Dataset records
- - -

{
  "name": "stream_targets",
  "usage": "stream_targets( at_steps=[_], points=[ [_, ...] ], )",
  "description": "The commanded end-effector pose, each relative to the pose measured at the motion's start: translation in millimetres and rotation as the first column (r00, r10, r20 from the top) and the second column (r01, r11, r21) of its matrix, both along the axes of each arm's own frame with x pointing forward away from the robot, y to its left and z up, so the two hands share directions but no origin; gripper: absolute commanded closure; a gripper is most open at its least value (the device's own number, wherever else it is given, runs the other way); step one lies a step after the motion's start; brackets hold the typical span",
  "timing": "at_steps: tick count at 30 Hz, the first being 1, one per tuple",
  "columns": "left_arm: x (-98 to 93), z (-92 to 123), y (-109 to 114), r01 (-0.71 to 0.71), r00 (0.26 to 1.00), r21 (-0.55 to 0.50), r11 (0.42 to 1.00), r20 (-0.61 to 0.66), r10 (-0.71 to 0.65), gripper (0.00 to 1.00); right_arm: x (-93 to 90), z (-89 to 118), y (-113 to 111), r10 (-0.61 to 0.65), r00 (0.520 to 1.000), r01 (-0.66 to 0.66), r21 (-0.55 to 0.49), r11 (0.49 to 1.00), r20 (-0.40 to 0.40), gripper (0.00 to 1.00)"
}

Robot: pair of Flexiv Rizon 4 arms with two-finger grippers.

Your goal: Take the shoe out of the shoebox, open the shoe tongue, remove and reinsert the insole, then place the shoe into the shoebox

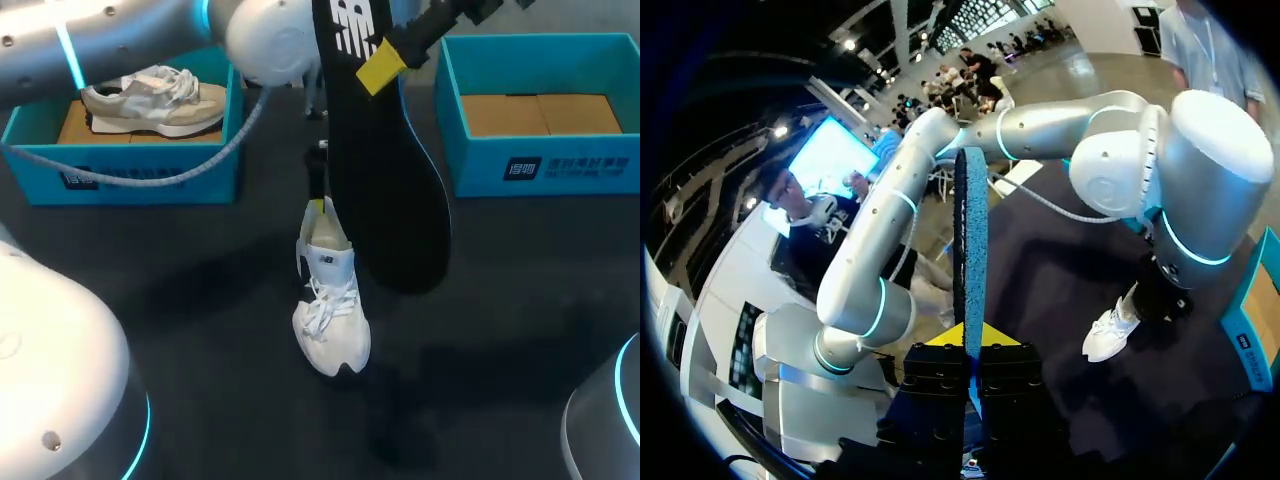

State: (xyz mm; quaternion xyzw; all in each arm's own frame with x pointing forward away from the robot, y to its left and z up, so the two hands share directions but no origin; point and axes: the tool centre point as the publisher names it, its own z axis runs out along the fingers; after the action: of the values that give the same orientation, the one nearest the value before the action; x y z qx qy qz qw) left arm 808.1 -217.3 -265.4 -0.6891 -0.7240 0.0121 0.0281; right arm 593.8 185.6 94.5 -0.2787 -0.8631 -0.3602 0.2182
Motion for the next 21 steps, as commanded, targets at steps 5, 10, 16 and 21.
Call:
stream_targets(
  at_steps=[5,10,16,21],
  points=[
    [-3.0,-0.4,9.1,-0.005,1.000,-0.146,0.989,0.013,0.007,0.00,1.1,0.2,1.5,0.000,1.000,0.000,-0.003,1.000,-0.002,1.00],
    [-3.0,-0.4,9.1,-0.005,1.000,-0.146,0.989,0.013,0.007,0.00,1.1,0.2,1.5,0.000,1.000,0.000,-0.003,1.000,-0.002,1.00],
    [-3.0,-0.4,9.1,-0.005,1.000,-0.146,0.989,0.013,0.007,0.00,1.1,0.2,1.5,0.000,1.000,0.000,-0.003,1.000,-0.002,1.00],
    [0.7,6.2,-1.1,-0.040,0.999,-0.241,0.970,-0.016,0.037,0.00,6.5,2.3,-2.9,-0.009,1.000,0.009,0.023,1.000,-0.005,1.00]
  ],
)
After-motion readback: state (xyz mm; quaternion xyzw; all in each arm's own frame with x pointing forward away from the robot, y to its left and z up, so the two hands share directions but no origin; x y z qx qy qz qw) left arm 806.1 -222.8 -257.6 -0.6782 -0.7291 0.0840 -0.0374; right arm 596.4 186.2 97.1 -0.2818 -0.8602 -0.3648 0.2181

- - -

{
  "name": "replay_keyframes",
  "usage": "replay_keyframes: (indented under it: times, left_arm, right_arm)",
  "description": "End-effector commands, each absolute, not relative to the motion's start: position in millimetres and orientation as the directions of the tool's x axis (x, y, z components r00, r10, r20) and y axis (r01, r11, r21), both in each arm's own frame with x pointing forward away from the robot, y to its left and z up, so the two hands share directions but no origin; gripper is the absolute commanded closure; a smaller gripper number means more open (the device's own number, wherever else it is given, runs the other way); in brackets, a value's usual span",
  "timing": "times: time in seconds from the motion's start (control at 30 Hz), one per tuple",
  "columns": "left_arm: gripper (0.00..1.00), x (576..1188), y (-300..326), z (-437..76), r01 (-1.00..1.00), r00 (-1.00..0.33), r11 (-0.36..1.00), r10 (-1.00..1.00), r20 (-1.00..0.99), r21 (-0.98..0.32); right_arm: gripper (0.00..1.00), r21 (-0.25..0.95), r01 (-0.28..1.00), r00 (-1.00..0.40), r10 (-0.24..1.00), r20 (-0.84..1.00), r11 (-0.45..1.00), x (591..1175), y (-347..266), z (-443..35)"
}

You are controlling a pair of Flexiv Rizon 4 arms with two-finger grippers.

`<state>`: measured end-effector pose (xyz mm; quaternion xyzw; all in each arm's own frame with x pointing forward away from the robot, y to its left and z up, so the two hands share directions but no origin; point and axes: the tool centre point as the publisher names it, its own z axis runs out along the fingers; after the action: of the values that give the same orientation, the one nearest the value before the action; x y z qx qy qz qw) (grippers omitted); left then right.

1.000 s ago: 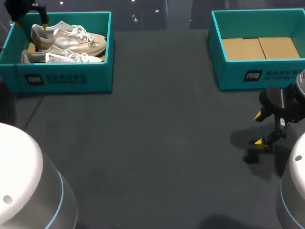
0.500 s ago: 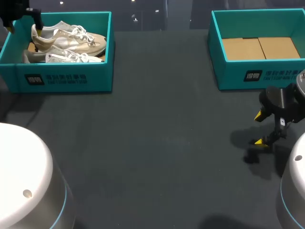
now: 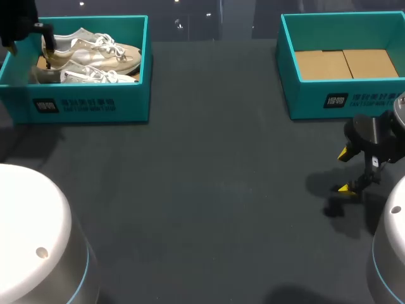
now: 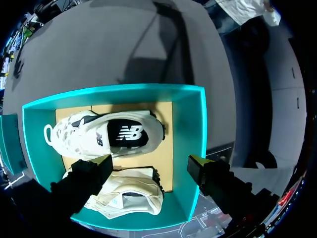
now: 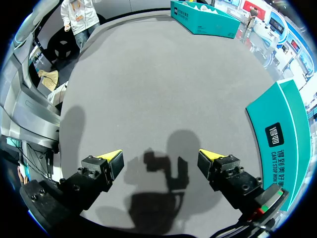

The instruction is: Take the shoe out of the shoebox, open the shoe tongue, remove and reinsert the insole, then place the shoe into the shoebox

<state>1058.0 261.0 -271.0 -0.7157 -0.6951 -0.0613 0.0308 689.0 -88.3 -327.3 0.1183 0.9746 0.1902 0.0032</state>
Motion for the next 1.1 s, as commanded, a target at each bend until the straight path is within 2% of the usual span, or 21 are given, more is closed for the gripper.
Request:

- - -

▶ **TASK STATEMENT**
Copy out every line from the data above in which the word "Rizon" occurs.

▶ **RESPONSE BELOW**
Robot: pair of Flexiv Rizon 4 arms with two-finger grippers.
You are controlling a pair of Flexiv Rizon 4 arms with two-finger grippers.

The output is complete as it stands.